Les verbes intransitifs : Sont des verbes qui ne commandent pas de complément d’objet direct ou indirect. Ils peuvent accepter le complément circonstanciel.

Exemples :

Mon père vit à Uvira (français).

Data arambiri ibuvira (kifuliiru).

Les verbes attributifs : Sont des verbes qui introduisent l’attribut au sujet. Exemples :

Il est malade (français).

Alwaziiri (kifuliiru).

Les verbes pronominaux : Sont des verbes qui s’accompagnent d’un des pronoms personnels me, te, se, nous, vous, représentant le même être ou la même chose que le sujet.

Exemples :

Je me lave chaque jour (français).

Nimύyikaraba ngisi lusiku (kifuliiru).

– Les verbes impersonnels : Sont des verbes qui ne s’emploient qu’à la 3 ème personne du singulier avec le pronom personnel « il », sans relation avec le sujet déterminé. On les appelle aussi des verbes « unipersonnels ». Les verbes impersonnels proprement dits expriment les phénomènes de la nature.

Exemples :

Il pleut chaque matin (français).

Imutonya ngisi shesezi (kifuliiru).

Les auxiliaires :Ce sont des verbes qui perdent leur signification habituelle et qui servent à marquer le temps composé. En français, c’est le cas de avoir et être . Mais, en kifuliiru, pour qu’un verbe se conjugue à un temps passé, il ne fait pas appel à un auxiliaire et les temps composés n’existent pas en kifuliiru.

Exemples :

Il a aimé son épouse (français).

Akásiima mukaage (kifuliiru).

Ils se sont battus (français).

Bákalwa (kifuliiru).

En kifuliiru, le formatif « – ka- » marque le passé récent ou éloigné.

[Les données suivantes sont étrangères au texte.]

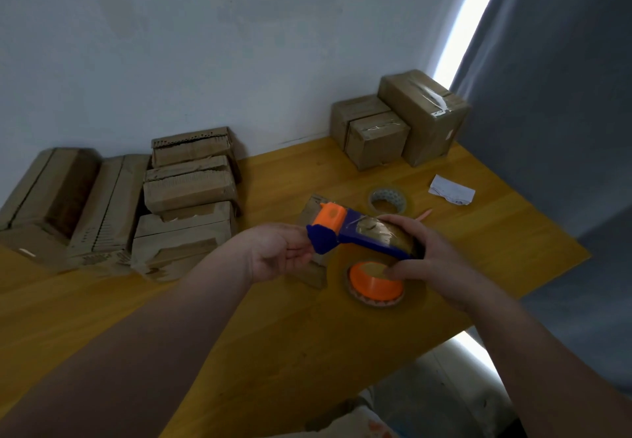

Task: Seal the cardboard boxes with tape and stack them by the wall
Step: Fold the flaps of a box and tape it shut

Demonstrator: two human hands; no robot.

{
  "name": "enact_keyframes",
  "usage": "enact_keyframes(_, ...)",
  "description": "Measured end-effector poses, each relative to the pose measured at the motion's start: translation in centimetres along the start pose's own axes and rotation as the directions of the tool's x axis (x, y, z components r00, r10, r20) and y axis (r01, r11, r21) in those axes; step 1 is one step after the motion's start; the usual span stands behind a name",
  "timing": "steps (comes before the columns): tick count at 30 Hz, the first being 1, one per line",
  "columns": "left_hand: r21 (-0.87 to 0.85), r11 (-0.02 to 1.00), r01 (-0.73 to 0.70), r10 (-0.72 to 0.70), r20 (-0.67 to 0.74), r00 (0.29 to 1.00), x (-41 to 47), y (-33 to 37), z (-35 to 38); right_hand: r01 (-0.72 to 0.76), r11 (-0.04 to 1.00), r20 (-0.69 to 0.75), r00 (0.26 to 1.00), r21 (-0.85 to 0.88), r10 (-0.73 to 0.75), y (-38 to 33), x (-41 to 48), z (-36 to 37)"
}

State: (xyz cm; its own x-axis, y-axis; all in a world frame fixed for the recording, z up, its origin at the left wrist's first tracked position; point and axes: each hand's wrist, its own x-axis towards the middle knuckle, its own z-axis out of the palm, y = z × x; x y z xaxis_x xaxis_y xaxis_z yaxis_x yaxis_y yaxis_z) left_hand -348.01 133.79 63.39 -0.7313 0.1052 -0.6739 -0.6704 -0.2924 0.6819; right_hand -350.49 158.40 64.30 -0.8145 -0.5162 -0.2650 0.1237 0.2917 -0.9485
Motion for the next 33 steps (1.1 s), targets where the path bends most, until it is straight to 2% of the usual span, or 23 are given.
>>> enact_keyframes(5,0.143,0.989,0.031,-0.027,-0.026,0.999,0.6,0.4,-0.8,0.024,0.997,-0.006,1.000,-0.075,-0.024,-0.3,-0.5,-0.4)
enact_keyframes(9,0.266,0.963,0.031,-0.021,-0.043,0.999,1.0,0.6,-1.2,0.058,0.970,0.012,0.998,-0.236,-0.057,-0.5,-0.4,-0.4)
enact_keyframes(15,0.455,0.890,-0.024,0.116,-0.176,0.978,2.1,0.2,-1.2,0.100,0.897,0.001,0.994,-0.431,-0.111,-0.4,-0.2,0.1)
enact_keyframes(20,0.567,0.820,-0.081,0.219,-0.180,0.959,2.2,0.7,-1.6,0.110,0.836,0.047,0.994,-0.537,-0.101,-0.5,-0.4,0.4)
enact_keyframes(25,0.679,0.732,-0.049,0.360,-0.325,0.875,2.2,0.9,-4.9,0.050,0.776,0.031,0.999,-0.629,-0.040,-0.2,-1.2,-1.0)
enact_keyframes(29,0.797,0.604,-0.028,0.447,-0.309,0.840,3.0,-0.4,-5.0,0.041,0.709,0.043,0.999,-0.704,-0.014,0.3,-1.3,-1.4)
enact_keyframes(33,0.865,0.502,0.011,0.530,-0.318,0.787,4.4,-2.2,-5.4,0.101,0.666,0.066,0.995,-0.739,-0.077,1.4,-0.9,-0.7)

Les verbes semi-auxiliaires : Sont des formes verbales qui, jumelées à des infinitifs, servent à exprimer tantôt l’aspect, c’est-à-dire la manière d’envisager l’action dans son développement (être entrain de, cesser de, commencer à, etc.), tantôt la modalité, c’est-à-dire le point de vue selon lequel on envisage l’action réalisée (devoir, pouvoir, sembler, etc.) (Jean Couillard , Ma grammaire française , 1999, 5 ème édition, p.170).

Exemples :

Nous sommes entrain de manger (français).

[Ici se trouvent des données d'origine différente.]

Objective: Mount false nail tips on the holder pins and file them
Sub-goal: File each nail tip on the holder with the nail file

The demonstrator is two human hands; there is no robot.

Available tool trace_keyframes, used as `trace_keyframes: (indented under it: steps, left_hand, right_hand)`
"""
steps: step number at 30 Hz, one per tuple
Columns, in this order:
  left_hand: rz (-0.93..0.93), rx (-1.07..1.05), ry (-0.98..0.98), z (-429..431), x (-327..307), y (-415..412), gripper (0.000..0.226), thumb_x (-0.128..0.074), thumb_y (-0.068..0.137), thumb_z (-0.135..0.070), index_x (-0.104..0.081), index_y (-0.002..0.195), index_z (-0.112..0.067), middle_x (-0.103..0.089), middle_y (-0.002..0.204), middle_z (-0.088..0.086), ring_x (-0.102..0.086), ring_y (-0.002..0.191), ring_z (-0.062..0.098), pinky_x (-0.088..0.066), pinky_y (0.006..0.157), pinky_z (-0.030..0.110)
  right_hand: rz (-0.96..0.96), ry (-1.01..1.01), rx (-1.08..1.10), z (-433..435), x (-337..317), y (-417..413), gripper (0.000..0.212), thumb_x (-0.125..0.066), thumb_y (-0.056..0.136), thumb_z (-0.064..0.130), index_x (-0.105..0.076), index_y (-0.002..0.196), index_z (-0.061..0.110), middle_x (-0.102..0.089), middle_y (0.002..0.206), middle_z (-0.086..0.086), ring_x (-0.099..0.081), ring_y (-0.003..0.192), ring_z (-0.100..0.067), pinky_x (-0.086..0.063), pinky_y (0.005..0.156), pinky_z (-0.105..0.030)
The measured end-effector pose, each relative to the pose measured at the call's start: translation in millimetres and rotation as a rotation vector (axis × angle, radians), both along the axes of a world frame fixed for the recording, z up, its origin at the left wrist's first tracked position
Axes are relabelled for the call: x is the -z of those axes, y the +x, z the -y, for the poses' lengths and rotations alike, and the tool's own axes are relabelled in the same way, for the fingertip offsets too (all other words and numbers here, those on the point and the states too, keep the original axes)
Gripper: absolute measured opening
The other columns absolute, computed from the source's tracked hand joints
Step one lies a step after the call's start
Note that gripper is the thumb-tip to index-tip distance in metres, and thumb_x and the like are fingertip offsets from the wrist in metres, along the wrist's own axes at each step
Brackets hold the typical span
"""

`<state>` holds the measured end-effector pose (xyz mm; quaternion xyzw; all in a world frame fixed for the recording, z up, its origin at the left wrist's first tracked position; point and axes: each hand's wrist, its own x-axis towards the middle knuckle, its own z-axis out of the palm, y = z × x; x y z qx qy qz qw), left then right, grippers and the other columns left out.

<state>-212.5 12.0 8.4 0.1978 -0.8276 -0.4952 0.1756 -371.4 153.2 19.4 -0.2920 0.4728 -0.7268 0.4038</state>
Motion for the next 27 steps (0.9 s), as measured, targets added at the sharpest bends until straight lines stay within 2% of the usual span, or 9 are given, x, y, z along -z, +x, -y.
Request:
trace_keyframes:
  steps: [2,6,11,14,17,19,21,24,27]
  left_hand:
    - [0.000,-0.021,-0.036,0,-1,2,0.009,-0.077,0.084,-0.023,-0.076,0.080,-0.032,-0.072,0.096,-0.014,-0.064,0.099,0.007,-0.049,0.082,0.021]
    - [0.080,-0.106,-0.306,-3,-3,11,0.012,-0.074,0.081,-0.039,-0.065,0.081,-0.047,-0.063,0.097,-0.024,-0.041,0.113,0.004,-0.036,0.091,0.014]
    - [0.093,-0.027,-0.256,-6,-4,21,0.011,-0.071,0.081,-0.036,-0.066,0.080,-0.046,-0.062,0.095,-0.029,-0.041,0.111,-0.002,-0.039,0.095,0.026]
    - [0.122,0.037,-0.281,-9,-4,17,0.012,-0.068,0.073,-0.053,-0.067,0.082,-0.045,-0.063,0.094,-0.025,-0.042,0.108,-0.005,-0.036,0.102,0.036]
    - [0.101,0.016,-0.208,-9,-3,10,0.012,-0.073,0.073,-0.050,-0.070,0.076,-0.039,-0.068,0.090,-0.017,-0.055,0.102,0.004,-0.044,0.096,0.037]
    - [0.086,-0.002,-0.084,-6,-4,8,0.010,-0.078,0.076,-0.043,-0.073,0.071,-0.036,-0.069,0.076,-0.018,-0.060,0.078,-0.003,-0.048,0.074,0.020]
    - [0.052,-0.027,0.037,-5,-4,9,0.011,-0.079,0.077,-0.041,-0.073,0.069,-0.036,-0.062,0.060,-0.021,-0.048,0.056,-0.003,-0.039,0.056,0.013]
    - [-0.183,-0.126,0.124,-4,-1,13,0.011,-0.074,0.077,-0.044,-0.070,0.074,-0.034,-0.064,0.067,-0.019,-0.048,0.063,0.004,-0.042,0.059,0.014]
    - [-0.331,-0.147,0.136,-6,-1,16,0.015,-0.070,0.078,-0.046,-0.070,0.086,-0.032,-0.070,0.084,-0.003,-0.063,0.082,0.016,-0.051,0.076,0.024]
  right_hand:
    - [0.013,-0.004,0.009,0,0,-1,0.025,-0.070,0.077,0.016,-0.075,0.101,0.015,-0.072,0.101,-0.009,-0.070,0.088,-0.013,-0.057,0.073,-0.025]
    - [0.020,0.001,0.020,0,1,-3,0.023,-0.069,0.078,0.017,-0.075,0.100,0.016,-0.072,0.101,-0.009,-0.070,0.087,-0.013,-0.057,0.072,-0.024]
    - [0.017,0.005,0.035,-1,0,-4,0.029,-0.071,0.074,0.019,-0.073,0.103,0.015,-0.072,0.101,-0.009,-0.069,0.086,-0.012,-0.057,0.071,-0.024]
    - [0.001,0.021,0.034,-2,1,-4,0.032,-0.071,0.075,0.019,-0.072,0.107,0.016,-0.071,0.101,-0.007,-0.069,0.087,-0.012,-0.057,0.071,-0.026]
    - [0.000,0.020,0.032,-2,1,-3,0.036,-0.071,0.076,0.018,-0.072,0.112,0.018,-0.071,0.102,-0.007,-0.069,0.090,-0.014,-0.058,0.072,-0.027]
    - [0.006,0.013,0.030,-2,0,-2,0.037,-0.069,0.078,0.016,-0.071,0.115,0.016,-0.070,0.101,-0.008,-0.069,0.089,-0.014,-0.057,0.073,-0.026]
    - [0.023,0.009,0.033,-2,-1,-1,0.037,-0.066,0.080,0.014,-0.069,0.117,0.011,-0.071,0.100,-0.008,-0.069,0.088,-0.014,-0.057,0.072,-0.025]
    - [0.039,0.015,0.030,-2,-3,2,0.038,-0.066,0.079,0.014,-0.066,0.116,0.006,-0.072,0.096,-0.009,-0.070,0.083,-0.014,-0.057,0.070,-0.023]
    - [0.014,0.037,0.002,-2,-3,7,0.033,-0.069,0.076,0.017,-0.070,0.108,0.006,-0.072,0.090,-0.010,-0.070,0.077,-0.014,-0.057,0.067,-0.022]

Tugweti tύgalya (kifuliiru).

Il cesse de parler (français).

Aleka’ kudeta (kifuliiru).

Vous devez parler (français).

Mukwanini mύdete (kifuliiru).

Ils peuvent assister leurs voisins (français).

Bangatabala abátulani bábo (kifuliiru).

En kifuliiru, les aspects sont marqués par les morphèmes limitateurs comme – gweti, – leke-, -nga-, -kwanini-, -ki-, -kiri-, -mu-, etc. Ces morphèmes se placent soit en position postinitiale, soit après le formatif.

Exemples :

Ni kiri mugenda « je suis entrain de marcher ».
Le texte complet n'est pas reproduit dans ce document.